イジワル社長は溺愛旦那様!?
夕食を和やかな雰囲気で終え、食器を食洗機にしまっている夕妃の隣で、湊が食後のお茶を淹れる。マカロンはもう少しあとに、大事に食べる予定だ。
湊はお茶を茶碗に注ぐと、二つの茶碗を使って交互に中身を移しかえる。
「私の分、冷ましてくれてるの?」
「そうだよ」
そして自分用に熱いお茶を注ぐと、そのままぐいっとお茶を飲み干してしまった。
「シャワー、先に浴びてくる。お茶、置いておくから」
「うん、ありがとう」
湊はふっと笑って、身をかがめて夕妃のこめかみのあたりに口づけると、そのままバスルームへと向かった。

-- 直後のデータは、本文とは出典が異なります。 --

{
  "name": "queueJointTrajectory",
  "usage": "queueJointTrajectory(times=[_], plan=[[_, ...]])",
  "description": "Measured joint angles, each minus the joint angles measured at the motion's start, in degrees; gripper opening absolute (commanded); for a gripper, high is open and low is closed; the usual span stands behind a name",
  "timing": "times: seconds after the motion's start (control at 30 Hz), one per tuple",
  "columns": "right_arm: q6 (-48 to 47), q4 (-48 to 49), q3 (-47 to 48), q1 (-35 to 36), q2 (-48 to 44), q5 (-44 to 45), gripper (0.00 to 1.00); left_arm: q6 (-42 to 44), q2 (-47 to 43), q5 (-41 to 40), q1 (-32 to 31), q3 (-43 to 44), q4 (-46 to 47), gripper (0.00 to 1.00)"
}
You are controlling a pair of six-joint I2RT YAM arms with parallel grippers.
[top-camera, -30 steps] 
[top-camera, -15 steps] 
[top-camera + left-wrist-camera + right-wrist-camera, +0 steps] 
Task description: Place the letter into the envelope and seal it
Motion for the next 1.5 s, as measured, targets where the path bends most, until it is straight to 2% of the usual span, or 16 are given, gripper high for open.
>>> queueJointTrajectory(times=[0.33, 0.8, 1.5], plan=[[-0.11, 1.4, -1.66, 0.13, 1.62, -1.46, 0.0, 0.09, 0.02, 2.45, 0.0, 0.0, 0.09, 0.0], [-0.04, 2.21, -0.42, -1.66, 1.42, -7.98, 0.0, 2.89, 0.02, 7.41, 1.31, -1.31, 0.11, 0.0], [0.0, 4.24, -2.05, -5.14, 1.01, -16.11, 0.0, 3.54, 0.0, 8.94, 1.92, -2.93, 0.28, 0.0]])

湊がシャワーを浴びて出てくるのと入れ替わりで、夕妃もシャワーを浴びる。
ワンピースタイプのコットンパジャマ姿でリビングに顔を出すと、ソファーで湊がタブレットを膝に乗せて眺めていた。
「なにか飲む?」
「いや、俺はいいよ」
見れば彼は琥珀色の液体が少しだけ入った、バカラのグラスを持っている。
どうやら仕事モードではないようだ。
コップで炭酸水を飲んだ後、安心して湊の隣に腰を下ろすと同時に、肩が抱き寄せられた。